Problem details: Once the records below have been read, copy them all out exactly.

Recorded data:
::::

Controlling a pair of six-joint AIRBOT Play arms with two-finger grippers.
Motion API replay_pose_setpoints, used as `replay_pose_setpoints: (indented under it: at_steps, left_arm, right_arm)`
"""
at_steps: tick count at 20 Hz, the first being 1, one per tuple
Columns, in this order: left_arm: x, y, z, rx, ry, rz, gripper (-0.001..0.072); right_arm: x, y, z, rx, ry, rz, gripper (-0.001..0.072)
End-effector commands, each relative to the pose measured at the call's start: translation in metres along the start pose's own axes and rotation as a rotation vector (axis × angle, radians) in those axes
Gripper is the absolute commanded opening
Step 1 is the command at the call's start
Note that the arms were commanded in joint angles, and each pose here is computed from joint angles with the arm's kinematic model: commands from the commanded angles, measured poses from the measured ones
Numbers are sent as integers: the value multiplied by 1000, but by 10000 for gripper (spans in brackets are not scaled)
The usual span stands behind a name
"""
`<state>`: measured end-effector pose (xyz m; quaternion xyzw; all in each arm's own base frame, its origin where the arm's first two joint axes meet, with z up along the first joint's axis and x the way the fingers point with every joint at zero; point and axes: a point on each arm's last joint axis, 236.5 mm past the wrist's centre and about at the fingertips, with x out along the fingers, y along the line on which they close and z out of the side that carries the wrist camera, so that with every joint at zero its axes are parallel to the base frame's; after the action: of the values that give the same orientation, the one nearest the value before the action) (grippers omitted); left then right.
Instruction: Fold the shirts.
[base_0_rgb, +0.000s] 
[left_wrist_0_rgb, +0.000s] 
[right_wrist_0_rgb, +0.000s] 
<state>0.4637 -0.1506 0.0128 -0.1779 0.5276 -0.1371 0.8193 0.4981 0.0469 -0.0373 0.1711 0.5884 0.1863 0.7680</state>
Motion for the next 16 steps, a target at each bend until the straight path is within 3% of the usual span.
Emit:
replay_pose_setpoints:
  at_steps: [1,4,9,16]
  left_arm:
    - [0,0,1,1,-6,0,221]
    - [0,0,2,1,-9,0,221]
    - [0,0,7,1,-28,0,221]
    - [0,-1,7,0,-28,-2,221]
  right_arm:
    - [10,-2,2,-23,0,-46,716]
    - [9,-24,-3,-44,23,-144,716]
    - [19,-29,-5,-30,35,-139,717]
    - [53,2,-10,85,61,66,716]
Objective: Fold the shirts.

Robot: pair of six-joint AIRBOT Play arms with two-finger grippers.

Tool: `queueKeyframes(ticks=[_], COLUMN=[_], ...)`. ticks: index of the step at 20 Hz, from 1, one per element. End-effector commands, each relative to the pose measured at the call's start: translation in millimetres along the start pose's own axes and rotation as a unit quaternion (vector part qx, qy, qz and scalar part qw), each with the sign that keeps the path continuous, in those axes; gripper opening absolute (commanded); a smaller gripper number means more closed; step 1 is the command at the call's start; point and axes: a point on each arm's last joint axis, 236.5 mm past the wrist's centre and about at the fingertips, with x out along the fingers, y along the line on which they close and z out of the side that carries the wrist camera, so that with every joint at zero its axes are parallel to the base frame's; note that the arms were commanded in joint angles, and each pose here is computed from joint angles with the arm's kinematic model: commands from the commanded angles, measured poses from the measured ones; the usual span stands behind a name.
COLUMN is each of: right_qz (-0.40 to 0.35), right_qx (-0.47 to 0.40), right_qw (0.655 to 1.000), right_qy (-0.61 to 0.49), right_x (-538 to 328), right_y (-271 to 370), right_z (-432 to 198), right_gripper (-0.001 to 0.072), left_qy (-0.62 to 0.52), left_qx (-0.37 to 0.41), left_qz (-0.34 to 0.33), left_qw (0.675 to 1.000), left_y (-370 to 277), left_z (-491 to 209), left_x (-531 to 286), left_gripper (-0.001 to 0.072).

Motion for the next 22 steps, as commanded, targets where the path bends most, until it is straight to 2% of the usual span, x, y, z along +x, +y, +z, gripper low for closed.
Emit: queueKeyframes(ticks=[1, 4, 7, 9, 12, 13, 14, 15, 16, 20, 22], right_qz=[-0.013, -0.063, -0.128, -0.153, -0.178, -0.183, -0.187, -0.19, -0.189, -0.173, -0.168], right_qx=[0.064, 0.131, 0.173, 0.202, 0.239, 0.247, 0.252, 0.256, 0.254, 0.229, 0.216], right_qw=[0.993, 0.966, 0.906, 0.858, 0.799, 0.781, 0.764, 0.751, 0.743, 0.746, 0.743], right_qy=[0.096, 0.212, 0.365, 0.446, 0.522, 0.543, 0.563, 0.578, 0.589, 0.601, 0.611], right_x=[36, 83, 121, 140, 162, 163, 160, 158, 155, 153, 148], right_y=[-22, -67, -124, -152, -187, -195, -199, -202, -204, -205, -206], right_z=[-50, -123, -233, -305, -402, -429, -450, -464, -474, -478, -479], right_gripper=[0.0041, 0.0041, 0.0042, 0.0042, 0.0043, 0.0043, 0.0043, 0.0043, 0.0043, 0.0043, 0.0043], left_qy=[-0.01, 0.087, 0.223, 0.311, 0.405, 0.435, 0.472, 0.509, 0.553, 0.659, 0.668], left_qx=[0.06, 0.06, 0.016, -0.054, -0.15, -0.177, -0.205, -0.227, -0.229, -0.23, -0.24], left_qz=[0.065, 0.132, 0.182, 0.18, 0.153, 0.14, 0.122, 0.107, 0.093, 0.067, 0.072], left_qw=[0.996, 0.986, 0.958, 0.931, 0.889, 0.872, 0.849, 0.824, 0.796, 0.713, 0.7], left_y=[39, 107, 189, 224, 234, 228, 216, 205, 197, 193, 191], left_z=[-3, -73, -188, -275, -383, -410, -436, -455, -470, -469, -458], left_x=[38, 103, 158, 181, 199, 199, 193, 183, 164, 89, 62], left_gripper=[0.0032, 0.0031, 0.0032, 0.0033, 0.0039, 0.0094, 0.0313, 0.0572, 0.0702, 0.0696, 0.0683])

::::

Response to the exercise:
Controlling a pair of six-joint AIRBOT Play arms with two-finger grippers.
Motion API replay_pose_setpoints, used as `replay_pose_setpoints: (indented under it: at_steps, left_arm, right_arm)`
"""
at_steps: tick count at 20 Hz, the first being 1, one per tuple
Columns, in this order: left_arm: x, y, z, rx, ry, rz, gripper (-0.001..0.072); right_arm: x, y, z, rx, ry, rz, gripper (-0.001..0.072)
End-effector commands, each relative to the pose measured at the call's start: translation in metres along the start pose's own axes and rotation as a rotation vector (axis × angle, radians) in those axes
Gripper is the absolute commanded opening
Step 1 is the command at the call's start
Note that the arms were commanded in joint angles, and each pose here is computed from joint angles with the arm's kinematic model: commands from the commanded angles, measured poses from the measured ones
Numbers are sent as integers: the value multiplied by 1000, but by 10000 for gripper (spans in brackets are not scaled)
The usual span stands behind a name
"""
`<state>`: measured end-effector pose (xyz m; quaternion xyzw; all in each arm's own base frame, its origin where the arm's first two joint axes meet, with z up along the first joint's axis and x the way the fingers point with every joint at zero; point and axes: a point on each arm's last joint axis, 236.5 mm past the wrist's centre and about at the fingertips, with x out along the fingers, y along the line on which they close and z out of the side that carries the wrist camera, so that with every joint at zero its axes are parallel to the base frame's; after the action: of the values that give the same orientation, the one nearest the value before the action) (grippers omitted); left then right.
Instruction: Fold the shirts.
[base_0_rgb, +0.000s] 
[left_wrist_0_rgb, +0.000s] 
[right_wrist_0_rgb, +0.000s] 
<state>0.4637 -0.1506 0.0128 -0.1779 0.5276 -0.1371 0.8193 0.4981 0.0469 -0.0373 0.1711 0.5884 0.1863 0.7680</state>
Motion for the next 16 steps, a target at each bend until the straight path is within 3% of the usual span.
Emit:
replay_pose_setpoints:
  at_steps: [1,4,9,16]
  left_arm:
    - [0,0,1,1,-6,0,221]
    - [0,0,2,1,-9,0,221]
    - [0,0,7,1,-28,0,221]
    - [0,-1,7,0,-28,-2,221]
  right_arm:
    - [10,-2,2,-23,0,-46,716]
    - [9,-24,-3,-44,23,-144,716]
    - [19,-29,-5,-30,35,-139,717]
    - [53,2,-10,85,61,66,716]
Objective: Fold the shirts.

Robot: pair of six-joint AIRBOT Play arms with two-finger grippers.

Tool: `queueKeyframes(ticks=[_], COLUMN=[_], ...)`. ticks: index of the step at 20 Hz, from 1, one per element. End-effector commands, each relative to the pose measured at the call's start: translation in millimetres along the start pose's own axes and rotation as a unit quaternion (vector part qx, qy, qz and scalar part qw), each with the sign that keeps the path continuous, in those axes; gripper opening absolute (commanded); a smaller gripper number means more closed; step 1 is the command at the call's start; point and axes: a point on each arm's last joint axis, 236.5 mm past the wrist's centre and about at the fingertips, with x out along the fingers, y along the line on which they close and z out of the side that carries the wrist camera, so that with every joint at zero its axes are parallel to the base frame's; note that the arms were commanded in joint angles, and each pose here is computed from joint angles with the arm's kinematic model: commands from the commanded angles, measured poses from the measured ones; the usual span stands behind a name.
COLUMN is each of: right_qz (-0.40 to 0.35), right_qx (-0.47 to 0.40), right_qw (0.655 to 1.000), right_qy (-0.61 to 0.49), right_x (-538 to 328), right_y (-271 to 370), right_z (-432 to 198), right_gripper (-0.001 to 0.072), left_qy (-0.62 to 0.52), left_qx (-0.37 to 0.41), left_qz (-0.34 to 0.33), left_qw (0.675 to 1.000), left_y (-370 to 277), left_z (-491 to 209), left_x (-531 to 286), left_gripper (-0.001 to 0.072).

Motion for the next 22 steps, as commanded, targets where the path bends most, until it is straight to 2% of the usual span, x, y, z along +x, +y, +z, gripper low for closed.
Emit: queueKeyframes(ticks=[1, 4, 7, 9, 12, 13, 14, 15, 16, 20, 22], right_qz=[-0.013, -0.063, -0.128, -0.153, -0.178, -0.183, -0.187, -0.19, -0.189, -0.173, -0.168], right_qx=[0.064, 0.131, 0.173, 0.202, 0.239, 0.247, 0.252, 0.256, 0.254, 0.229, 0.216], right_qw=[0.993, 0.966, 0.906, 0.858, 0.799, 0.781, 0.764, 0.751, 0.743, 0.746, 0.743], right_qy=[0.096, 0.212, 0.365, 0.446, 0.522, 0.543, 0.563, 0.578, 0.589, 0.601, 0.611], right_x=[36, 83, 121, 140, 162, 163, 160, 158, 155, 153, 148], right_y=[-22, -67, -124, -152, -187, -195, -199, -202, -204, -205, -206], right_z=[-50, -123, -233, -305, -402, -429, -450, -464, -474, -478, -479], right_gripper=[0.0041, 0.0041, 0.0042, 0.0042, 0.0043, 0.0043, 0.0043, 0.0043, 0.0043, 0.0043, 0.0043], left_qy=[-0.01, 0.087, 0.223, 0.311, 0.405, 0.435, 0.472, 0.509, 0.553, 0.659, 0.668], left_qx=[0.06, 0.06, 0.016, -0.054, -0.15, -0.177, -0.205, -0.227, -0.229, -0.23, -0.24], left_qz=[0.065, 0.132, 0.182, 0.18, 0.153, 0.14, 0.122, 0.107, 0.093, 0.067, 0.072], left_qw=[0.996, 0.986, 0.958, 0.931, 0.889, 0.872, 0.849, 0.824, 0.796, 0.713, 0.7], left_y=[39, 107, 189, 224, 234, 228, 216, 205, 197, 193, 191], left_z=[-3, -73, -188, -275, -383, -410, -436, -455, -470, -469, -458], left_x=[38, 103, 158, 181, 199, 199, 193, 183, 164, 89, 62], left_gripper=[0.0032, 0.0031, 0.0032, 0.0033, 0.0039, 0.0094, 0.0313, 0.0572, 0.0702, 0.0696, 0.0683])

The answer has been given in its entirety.